We need to take hold of our young people give them an infrastructure that keeps them working within our culture for our own advancement. Many of our young people are leaving college and university with degrees to either work for companies that neither advance our culture or just use them as ‘diversity window dressing’. At same time many of our young people leave higher education disillusioned because they end up having to work in retail or work for a supermarket chain just to make ends meet and to start paying off student loans. The NSOCA recognises that this needs to stop and we must have an infrastructure that provides opportunities for our young people to be properly professionally trained and developed for the advancement of people of Caribbean culture not only in the UK but across the world. The NSOCA has plans in the pipeline that will enable our young people to travel to places across the Caribbean, North America and Africa to be involved in research on behalf of the organisation as way of gaining not only experience in their particular field of discipline but will also to serve as a means of our culture having a more secure footing in these regions.
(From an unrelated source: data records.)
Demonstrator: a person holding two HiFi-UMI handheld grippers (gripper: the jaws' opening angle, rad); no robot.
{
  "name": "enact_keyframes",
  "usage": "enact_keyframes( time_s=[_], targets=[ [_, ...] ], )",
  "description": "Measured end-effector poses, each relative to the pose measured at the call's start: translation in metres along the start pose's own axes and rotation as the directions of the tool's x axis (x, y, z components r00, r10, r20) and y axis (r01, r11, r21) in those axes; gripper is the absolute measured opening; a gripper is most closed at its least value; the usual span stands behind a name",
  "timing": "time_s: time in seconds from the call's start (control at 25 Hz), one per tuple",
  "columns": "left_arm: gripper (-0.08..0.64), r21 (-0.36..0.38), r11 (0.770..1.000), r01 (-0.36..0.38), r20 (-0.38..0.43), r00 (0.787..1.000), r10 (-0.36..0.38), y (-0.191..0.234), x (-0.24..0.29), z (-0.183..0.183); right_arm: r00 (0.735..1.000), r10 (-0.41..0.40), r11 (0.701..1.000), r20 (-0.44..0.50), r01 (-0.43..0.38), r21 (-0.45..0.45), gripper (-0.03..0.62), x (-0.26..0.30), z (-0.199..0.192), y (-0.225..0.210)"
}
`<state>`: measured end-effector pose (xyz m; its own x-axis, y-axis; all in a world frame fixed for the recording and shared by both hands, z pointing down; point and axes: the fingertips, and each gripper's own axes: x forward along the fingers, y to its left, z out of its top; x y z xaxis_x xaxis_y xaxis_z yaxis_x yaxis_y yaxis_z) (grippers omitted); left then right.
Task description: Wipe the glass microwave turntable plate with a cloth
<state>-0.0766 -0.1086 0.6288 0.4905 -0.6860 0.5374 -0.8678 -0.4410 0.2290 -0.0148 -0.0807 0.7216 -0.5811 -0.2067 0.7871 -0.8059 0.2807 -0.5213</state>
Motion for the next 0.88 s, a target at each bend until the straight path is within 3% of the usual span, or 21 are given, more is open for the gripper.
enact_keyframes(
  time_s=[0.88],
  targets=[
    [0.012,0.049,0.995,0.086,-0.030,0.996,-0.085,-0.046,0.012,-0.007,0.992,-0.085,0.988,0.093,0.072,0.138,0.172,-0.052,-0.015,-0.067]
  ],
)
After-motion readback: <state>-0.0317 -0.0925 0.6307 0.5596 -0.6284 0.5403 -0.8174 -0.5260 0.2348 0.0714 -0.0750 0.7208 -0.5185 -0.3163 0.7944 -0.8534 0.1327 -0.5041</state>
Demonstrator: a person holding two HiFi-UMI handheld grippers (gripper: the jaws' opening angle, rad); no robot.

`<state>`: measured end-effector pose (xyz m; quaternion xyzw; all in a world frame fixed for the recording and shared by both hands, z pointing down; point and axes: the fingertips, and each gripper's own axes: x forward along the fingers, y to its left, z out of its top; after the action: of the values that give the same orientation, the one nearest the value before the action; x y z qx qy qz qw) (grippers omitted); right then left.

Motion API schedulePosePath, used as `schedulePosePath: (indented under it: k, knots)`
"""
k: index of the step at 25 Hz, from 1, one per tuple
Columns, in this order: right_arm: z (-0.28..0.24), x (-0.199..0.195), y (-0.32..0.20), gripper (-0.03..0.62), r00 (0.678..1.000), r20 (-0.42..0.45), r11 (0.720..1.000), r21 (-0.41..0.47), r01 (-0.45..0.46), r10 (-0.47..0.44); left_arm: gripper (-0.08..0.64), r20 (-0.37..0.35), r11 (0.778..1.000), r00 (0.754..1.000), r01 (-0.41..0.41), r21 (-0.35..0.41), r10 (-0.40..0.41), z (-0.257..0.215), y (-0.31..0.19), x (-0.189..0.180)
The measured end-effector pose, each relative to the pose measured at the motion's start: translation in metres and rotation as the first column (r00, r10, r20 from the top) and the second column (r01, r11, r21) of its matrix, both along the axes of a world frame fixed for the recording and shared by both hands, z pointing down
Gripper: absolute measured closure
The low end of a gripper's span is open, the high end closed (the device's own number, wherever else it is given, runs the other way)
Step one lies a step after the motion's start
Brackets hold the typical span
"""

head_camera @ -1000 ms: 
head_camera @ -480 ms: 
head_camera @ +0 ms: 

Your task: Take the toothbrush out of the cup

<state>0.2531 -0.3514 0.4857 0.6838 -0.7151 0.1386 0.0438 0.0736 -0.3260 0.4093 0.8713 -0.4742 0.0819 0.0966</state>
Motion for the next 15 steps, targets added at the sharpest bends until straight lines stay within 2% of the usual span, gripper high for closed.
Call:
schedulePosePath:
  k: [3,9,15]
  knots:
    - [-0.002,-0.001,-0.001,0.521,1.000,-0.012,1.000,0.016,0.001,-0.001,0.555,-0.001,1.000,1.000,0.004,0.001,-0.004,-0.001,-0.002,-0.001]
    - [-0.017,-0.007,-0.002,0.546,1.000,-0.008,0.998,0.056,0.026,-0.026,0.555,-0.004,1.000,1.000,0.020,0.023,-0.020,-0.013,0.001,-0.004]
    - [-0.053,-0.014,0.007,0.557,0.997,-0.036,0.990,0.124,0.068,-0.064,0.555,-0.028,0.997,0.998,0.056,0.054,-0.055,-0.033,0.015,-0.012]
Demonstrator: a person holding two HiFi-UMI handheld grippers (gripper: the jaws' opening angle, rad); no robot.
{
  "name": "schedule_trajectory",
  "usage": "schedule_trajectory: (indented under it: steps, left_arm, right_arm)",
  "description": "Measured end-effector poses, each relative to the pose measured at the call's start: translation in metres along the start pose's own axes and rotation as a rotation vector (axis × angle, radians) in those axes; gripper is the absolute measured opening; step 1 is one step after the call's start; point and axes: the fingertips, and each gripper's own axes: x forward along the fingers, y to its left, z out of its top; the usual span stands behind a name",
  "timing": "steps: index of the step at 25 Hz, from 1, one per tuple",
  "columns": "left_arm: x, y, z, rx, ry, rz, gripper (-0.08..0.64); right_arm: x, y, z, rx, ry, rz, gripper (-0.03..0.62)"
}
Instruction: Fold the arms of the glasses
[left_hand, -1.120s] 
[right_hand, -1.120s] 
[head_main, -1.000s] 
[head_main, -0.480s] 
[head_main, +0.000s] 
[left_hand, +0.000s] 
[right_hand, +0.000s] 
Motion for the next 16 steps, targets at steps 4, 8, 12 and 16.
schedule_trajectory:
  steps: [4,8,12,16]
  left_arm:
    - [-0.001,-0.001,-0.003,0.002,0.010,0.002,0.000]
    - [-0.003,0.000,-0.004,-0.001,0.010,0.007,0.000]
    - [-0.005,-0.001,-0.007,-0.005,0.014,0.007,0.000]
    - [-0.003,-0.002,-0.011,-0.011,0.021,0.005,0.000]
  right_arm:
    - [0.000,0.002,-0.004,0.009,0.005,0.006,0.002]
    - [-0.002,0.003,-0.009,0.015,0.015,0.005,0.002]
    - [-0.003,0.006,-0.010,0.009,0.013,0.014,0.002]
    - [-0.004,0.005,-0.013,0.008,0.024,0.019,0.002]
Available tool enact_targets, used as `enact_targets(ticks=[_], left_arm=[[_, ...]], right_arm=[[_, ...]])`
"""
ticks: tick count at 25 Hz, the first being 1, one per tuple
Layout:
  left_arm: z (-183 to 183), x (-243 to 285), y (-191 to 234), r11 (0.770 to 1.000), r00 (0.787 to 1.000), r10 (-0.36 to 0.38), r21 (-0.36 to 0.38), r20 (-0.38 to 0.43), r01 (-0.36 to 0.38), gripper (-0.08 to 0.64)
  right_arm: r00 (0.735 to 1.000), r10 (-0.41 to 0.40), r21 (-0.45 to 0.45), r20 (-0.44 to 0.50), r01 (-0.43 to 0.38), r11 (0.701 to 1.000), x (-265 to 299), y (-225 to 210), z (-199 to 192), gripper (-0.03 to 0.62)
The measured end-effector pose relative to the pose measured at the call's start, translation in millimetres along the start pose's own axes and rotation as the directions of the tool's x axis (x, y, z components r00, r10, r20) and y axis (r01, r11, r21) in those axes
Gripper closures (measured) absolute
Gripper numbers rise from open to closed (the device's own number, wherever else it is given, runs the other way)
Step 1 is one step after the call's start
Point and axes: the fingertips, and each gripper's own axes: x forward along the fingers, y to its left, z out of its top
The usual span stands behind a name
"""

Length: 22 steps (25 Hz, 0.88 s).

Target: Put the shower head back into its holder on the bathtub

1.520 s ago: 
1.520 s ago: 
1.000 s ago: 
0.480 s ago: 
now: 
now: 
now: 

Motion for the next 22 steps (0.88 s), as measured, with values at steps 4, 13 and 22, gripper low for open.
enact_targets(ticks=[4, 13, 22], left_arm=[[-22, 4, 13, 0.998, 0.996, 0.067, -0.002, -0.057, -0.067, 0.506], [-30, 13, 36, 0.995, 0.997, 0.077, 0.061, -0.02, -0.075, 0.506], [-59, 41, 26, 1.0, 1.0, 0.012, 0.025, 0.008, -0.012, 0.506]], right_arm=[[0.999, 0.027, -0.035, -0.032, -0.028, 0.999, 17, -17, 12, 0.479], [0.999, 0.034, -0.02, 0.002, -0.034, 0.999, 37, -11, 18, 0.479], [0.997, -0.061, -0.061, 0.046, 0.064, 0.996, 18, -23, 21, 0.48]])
However, the NSOCA’s plans for our people can only be realised when people of culture in the UK wake up and realise that we are in a crisis situation. If we continue to think that everything will work itself out without us pro-actively doing something about it then we will only be preparing for one thing and that is our self-destruction. The NSOCA needs the unified support of people of Caribbean culture not only economically but especially in terms of active volunteering in your local community to secure members and to carry out the work of the NSOCA. The NSOCA needs you to help us build for today and future generations.

If we do not plan, build and support each other then we will continue the cycle of failing future generations. It was African American historian Chancellor Williams who once said in his masterpiece ‘The destruction of black civilization’ that people of African descent ‘have been so split up and preoccupied with current problems that they seem to have lost this deep concern about the future of their descendants’. As a man who is favourable to reading scriptures every now and again, Proverbs 29:18 comes to mind ‘where there is no vision the people perish’.

The NSOCA today calls upon people of culture to take up the challenge and build with us. If we as a people ignore this challenge then I have no doubt that Mr Garvey’s prophetic words will certainly come to pass but this time the epitaph will read ‘600,0000 died in the UK from self-destruction’.